Many-to-many relationship guidance
This article targets you as a data modeler working with Power BI Desktop. It describes three different many-to-many modeling scenarios. It also provides you with guidance on how to successfully design for them in your models.
An introduction to model relationships is not covered in this article. If you're not completely familiar with relationships, their properties or how to configure them, we recommend that you first read the Model relationships in Power BI Desktop article.
It's also important that you have an understanding of star schema design. For more information, see Understand star schema and the importance for Power BI.

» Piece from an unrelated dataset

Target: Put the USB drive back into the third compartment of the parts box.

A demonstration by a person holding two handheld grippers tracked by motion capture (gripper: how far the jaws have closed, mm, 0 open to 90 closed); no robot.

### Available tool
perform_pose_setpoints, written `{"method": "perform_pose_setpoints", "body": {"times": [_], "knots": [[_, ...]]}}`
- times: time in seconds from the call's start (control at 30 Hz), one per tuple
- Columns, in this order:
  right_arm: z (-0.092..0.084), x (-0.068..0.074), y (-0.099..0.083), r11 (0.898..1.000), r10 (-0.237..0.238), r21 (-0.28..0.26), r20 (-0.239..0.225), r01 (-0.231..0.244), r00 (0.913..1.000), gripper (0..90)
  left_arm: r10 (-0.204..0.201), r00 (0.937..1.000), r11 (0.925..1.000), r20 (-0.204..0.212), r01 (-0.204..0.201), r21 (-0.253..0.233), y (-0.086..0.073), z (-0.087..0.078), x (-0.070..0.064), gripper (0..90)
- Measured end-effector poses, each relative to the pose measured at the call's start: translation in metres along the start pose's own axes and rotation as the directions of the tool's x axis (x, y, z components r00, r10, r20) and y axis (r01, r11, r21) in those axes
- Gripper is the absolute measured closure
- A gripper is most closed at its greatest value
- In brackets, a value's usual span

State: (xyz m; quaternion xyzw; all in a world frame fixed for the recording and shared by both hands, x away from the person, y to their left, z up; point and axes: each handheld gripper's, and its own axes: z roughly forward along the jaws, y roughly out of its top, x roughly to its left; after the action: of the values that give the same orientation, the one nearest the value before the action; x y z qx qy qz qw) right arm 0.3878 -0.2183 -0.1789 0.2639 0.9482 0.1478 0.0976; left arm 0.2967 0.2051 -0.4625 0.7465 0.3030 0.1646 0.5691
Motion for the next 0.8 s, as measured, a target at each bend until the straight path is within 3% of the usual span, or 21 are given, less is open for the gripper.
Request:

There are, in fact, three many-to-many scenarios. They can occur when you're required to:
- Relate two dimension-type tables
- Relate two fact-type tables
- Relate higher grain fact-type tables, when the fact-type table stores rows at a higher grain than the dimension-type table rows
Power BI now natively supports many-to-many relationships. For more information, see Apply many-many relationships in Power BI Desktop.
Relate many-to-many dimensions
Let's consider the first many-to-many scenario type with an example. The classic scenario relates two entities: bank customers and bank accounts. Consider that customers can have multiple accounts, and accounts can have multiple customers. When an account has multiple customers, they're commonly called joint account holders.
Modeling these entities is straight forward. One dimension-type table stores accounts, and another dimension-type table stores customers. As is characteristic of dimension-type tables, there's an ID column in each table. To model the relationship between the two tables, a third table is required. This table is commonly referred to as a bridging table. In this example, it's purpose is to store one row for each customer-account association. Interestingly, when this table only contains ID columns, it's called a factless fact table.
Here's a simplistic model diagram of the three tables.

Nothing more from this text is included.